_EXERCISE DIRECTIONS:_ Write out the records below once more, exactly and completely.

_RECORDS FOR THE TASK:_
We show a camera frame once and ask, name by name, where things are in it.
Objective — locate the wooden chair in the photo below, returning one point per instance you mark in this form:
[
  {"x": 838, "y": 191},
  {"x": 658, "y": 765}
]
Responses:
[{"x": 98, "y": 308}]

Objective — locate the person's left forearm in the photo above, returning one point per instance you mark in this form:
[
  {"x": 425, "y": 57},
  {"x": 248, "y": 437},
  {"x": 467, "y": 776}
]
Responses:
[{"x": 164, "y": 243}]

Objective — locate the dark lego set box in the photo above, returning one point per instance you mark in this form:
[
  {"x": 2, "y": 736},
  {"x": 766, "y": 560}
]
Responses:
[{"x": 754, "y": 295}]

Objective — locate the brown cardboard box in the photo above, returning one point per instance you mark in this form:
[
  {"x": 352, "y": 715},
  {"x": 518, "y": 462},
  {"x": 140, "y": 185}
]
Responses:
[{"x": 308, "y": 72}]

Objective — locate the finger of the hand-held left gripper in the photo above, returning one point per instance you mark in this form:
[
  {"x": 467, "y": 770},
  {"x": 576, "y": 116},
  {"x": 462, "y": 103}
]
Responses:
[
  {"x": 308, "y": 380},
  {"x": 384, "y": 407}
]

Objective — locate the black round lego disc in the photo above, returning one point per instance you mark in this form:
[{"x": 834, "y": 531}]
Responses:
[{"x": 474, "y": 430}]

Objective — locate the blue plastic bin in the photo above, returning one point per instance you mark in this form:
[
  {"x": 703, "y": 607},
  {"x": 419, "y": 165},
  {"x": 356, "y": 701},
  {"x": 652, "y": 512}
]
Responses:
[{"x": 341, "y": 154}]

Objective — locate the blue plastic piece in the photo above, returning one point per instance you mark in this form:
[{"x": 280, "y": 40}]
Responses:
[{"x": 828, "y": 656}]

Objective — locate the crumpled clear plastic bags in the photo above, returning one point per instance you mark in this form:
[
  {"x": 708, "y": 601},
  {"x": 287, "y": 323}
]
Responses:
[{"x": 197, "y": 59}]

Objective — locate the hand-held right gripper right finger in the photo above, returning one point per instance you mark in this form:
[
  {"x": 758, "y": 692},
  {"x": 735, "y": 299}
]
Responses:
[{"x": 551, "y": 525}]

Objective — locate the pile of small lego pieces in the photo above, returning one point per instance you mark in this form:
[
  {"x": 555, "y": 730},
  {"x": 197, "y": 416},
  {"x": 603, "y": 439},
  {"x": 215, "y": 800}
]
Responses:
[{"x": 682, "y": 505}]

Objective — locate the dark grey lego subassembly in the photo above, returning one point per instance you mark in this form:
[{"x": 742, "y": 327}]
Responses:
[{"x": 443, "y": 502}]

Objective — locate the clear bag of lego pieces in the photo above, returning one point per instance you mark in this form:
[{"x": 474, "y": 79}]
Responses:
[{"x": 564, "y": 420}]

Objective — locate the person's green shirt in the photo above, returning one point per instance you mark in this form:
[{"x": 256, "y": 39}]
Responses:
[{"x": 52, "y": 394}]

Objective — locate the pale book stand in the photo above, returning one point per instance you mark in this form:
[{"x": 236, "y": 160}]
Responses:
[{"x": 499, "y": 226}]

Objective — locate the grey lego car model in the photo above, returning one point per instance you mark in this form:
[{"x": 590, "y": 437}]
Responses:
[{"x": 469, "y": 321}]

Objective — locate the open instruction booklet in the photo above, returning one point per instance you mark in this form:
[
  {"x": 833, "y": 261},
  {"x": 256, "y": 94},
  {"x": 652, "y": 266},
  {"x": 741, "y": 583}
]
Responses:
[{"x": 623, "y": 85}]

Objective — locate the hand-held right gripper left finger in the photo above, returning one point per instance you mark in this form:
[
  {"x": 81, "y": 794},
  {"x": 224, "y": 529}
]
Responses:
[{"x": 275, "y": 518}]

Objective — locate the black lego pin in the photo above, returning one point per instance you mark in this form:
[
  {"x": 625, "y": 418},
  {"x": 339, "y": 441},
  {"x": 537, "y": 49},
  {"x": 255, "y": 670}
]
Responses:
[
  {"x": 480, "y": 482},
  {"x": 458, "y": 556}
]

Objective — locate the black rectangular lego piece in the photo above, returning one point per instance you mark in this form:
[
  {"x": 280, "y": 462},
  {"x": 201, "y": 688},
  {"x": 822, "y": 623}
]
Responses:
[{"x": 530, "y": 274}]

_RESPONSE TO THE TASK:_
We show a camera frame once and ask, name by name, where things are in it.
Objective — locate the wooden chair in the photo below, returning one point per instance you mark in this form:
[
  {"x": 838, "y": 191},
  {"x": 658, "y": 765}
]
Responses:
[{"x": 98, "y": 308}]

Objective — locate the person's left forearm in the photo above, returning one point per instance you mark in this form:
[
  {"x": 425, "y": 57},
  {"x": 248, "y": 437},
  {"x": 467, "y": 776}
]
Responses:
[{"x": 164, "y": 243}]

Objective — locate the dark lego set box in the photo above, returning one point per instance you mark in this form:
[
  {"x": 2, "y": 736},
  {"x": 766, "y": 560}
]
Responses:
[{"x": 754, "y": 295}]

Objective — locate the brown cardboard box in the photo above, returning one point per instance you mark in this form:
[
  {"x": 352, "y": 715},
  {"x": 518, "y": 462},
  {"x": 140, "y": 185}
]
Responses:
[{"x": 308, "y": 72}]

Objective — locate the finger of the hand-held left gripper in the photo above, returning one point per instance you mark in this form:
[
  {"x": 467, "y": 770},
  {"x": 576, "y": 116},
  {"x": 462, "y": 103}
]
Responses:
[
  {"x": 308, "y": 380},
  {"x": 384, "y": 407}
]

Objective — locate the black round lego disc in the photo above, returning one point per instance you mark in this form:
[{"x": 834, "y": 531}]
Responses:
[{"x": 474, "y": 430}]

Objective — locate the blue plastic bin in the photo above, returning one point per instance you mark in this form:
[
  {"x": 703, "y": 607},
  {"x": 419, "y": 165},
  {"x": 356, "y": 701},
  {"x": 652, "y": 512}
]
Responses:
[{"x": 341, "y": 154}]

Objective — locate the blue plastic piece in the photo above, returning one point per instance you mark in this form:
[{"x": 280, "y": 40}]
Responses:
[{"x": 828, "y": 656}]

Objective — locate the crumpled clear plastic bags in the photo above, returning one point per instance you mark in this form:
[
  {"x": 708, "y": 601},
  {"x": 287, "y": 323}
]
Responses:
[{"x": 197, "y": 59}]

Objective — locate the hand-held right gripper right finger in the photo above, returning one point per instance you mark in this form:
[
  {"x": 758, "y": 692},
  {"x": 735, "y": 299}
]
Responses:
[{"x": 551, "y": 525}]

Objective — locate the pile of small lego pieces in the photo above, returning one point per instance you mark in this form:
[
  {"x": 555, "y": 730},
  {"x": 197, "y": 416},
  {"x": 603, "y": 439},
  {"x": 215, "y": 800}
]
Responses:
[{"x": 682, "y": 505}]

Objective — locate the dark grey lego subassembly in the photo above, returning one point per instance you mark in this form:
[{"x": 742, "y": 327}]
Responses:
[{"x": 443, "y": 502}]

Objective — locate the clear bag of lego pieces in the photo above, returning one point per instance you mark in this form:
[{"x": 474, "y": 79}]
Responses:
[{"x": 564, "y": 420}]

Objective — locate the person's green shirt in the photo above, returning one point per instance you mark in this form:
[{"x": 256, "y": 39}]
Responses:
[{"x": 52, "y": 394}]

Objective — locate the pale book stand in the photo above, returning one point per instance you mark in this form:
[{"x": 236, "y": 160}]
Responses:
[{"x": 499, "y": 226}]

Objective — locate the grey lego car model in the photo above, returning one point per instance you mark in this form:
[{"x": 590, "y": 437}]
Responses:
[{"x": 469, "y": 321}]

Objective — locate the open instruction booklet in the photo above, returning one point per instance you mark in this form:
[
  {"x": 833, "y": 261},
  {"x": 256, "y": 94},
  {"x": 652, "y": 266},
  {"x": 741, "y": 583}
]
Responses:
[{"x": 623, "y": 85}]

Objective — locate the hand-held right gripper left finger in the photo above, returning one point per instance you mark in this form:
[
  {"x": 81, "y": 794},
  {"x": 224, "y": 529}
]
Responses:
[{"x": 275, "y": 518}]

Objective — locate the black lego pin in the photo above, returning one point per instance you mark in this form:
[
  {"x": 625, "y": 418},
  {"x": 339, "y": 441},
  {"x": 537, "y": 49},
  {"x": 255, "y": 670}
]
Responses:
[
  {"x": 480, "y": 482},
  {"x": 458, "y": 556}
]

Objective — locate the black rectangular lego piece in the photo above, returning one point per instance you mark in this form:
[
  {"x": 280, "y": 462},
  {"x": 201, "y": 688},
  {"x": 822, "y": 623}
]
Responses:
[{"x": 530, "y": 274}]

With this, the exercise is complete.